§ What is needed: Going down the listing below, print exactly each line from the one with "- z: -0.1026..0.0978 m" up to and including the one with "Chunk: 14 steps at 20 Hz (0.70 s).", and skip the rest.

§ Information provided:
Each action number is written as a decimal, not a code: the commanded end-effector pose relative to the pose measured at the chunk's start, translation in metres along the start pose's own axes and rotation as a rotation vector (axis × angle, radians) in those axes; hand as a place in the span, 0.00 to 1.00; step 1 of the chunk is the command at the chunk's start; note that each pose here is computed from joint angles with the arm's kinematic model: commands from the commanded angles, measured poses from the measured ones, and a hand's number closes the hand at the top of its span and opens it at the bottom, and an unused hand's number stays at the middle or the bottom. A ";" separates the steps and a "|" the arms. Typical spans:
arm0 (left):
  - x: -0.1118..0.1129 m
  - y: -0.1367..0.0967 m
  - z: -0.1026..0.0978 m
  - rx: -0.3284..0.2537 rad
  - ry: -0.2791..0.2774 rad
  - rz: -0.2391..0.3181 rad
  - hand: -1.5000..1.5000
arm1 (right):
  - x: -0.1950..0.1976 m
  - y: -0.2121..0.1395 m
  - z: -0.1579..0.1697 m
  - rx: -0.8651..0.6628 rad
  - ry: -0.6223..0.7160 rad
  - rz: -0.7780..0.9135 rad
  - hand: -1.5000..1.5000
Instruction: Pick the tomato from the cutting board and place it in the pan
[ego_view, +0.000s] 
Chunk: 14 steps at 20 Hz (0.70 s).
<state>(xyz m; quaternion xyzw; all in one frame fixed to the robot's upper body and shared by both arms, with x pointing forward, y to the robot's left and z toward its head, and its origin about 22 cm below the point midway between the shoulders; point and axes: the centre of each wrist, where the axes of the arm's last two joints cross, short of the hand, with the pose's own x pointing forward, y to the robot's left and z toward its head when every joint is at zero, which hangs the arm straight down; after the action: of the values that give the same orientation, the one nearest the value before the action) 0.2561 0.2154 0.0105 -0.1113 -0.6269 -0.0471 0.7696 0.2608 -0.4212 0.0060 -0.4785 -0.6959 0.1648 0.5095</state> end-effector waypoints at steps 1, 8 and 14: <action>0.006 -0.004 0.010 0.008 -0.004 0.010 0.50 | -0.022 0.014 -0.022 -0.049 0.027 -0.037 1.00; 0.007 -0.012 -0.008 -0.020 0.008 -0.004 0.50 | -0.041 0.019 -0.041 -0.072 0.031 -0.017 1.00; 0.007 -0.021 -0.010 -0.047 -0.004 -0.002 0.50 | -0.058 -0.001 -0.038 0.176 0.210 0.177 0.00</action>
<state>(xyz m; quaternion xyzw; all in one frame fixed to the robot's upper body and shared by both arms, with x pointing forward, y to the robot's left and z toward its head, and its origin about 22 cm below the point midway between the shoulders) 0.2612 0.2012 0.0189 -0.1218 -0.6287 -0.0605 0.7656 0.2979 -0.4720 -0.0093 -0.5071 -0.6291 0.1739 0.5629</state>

§ Solution to the exercise:
  - z: -0.1026..0.0978 m
  - rx: -0.3284..0.2537 rad
  - ry: -0.2791..0.2774 rad
  - rz: -0.2391..0.3181 rad
  - hand: -1.5000..1.5000
arm1 (right):
  - x: -0.1950..0.1976 m
  - y: -0.2121..0.1395 m
  - z: -0.1579..0.1697 m
  - rx: -0.8651..0.6628 rad
  - ry: -0.6223..0.7160 rad
  - rz: -0.7780..0.9135 rad
  - hand: -1.5000..1.5000
Instruction: Pick the tomato from the cutting board and place it in the pan
[ego_view, +0.000s] 
Chunk: 14 steps at 20 Hz (0.70 s).

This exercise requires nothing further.